Christopher et Julien condamnent la destruction du radar de Jouy-en-Pithiverais. /LP/Vincent Montgaillard
Christopher et Julien condamnent la destruction du radar de Jouy-en-Pithiverais. /LP/Vincent Montgaillard  

Son « pote » Julien, 22 ans, au comptoir du bistrot Le Dagobert à Châtillon-le-Roi est sur la même longueur d’onde. « S’ils placent un radar, c’est bien parce que c’est dangereux, ce n’est pas juste pour prendre de l’argent », estime cet éboueur. Pour les deux compères, ce déboulonnage est le geste « de ceux, jeunes ou retraités qui en ras-le-bol de payer ». « Ils en ont marre d’être matraqués, d’être surveillés, marre des forces de l’ordre », commentent-ils. Mais qui, précisément, peut bien en vouloir à ces vigies que l’on croyait inviolables ? « Il y a pas mal de commérages. Tout le monde veut savoir qui c’est », confient-ils.
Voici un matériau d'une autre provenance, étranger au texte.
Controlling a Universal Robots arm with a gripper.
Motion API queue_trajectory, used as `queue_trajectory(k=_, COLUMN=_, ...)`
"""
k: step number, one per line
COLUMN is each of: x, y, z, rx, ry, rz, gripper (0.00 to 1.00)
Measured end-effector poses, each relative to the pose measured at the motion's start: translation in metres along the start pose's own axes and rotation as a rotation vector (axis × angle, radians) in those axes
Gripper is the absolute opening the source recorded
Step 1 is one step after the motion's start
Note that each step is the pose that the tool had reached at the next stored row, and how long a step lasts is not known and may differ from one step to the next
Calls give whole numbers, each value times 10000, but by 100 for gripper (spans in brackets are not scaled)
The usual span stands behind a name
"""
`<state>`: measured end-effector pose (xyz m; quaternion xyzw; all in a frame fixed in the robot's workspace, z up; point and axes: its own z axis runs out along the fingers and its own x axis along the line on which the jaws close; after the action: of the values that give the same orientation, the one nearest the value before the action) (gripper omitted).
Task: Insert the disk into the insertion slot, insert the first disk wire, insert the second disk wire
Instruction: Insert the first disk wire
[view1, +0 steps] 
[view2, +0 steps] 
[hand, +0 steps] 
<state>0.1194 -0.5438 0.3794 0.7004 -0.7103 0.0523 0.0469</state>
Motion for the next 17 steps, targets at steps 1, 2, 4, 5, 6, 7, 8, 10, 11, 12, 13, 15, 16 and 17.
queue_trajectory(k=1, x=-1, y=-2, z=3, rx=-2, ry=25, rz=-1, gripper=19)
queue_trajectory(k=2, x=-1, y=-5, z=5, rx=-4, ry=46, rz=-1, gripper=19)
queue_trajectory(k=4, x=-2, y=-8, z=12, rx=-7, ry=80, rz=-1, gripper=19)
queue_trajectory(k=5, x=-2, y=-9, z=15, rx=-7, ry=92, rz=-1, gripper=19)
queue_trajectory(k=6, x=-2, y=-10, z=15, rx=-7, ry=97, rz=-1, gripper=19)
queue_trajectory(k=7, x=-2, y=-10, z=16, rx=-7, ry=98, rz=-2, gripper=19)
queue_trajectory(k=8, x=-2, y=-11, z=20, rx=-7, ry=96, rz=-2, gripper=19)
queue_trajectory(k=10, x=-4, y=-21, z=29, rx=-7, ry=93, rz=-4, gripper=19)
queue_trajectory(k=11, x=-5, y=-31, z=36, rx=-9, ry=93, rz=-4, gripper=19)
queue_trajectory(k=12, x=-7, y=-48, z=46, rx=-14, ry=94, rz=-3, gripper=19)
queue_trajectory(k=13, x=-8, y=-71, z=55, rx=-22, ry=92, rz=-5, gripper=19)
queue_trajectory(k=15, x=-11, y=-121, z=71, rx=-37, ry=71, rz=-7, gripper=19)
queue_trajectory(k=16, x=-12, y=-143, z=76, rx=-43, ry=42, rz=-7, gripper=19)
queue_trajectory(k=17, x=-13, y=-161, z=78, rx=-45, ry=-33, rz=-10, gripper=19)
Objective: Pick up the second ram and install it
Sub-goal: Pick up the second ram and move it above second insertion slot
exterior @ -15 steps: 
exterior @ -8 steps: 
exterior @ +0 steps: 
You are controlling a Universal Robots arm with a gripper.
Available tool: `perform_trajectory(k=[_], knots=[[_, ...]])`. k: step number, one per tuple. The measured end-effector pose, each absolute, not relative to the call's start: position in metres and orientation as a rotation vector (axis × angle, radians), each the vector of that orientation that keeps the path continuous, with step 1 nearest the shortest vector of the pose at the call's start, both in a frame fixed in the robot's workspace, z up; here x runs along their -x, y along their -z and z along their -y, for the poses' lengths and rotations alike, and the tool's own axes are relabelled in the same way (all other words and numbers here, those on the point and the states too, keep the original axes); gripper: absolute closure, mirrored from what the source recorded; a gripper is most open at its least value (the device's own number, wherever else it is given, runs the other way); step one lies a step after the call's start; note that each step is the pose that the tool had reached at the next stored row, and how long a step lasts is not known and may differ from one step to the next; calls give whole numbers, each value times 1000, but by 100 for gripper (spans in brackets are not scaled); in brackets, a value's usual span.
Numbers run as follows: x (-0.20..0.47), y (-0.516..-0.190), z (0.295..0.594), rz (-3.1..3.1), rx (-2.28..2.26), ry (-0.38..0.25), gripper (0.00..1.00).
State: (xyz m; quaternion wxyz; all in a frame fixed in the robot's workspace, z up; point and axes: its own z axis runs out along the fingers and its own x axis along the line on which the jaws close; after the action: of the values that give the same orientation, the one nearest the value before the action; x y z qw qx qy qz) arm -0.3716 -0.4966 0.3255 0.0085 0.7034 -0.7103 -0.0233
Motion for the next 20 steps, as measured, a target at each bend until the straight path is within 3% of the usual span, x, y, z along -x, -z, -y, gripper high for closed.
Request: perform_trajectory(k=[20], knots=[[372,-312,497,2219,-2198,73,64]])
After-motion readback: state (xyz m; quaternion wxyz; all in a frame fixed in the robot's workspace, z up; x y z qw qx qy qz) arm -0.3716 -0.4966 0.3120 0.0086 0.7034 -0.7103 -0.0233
«Si les gens respectaient les limitations de vitesse…»

Une enquête de gendarmerie est en cours. Jean, 90 ans, en pleine récolte de pommes de terre dans son potager, privilégie la piste locale et « des gens contre Macron ». « Ils ne doivent pas venir de loin », croit savoir cet aîné aux bretelles décorées de lapins et de chasseurs. « Faut du matos, ça ne peut pas être une personne seule », avance Daniel, 60 ans, patron du garage à quelques centaines de mètres de la boîte à images sans cesse attaquée. Lui-même s’est « déjà fait prendre plusieurs fois » par la machine, étant « tellement habitué à rouler à 90 km/h ». « Mais c’est une bonne chose qu’elle soit-là. C’est de la bêtise de la saccager », tacle-t-il.

Pour Daniel, garagiste, celui qui a fait tomber le radar ne peut pas être « seul ». /LP/Vincent Mongaillard
Pour Daniel, garagiste, celui qui a fait tomber le radar ne peut pas être « seul ». /LP/Vincent Mongaillard  

« Ce sont nos impôts qui y passent », calcule Cindy, 28 ans, auxiliaire de puériculture. « Si les gens respectaient les limitations de vitesse, on n’en arriverait pas là. Sur cette départementale, je me suis déjà fait doubler par un camion », s’étonne Sabrina, 46 ans, fonctionnaire. A l’inverse, Didier, 64 ans, un gilet jaune posé sur le tableau de bord, fait partie des villageois « contents » que le radar soit désormais à terre. « Ils peuvent en remettre un autre, ça ne servira à rien ! » prévient-il. « Mais ce n’est pas moi qui l’ai foutu en l’air », précise-t-il. Ce retraité est radicalement opposé à ces dispositifs qui « bouffent du pognon ». « Dans le temps, quand on partait en vacances, on était heureux de conduire, maintenant, on est piégés », accuse-t-il. « Bientôt, on achètera une voiture sans permis, ça finira comme ça », pronostique son épouse.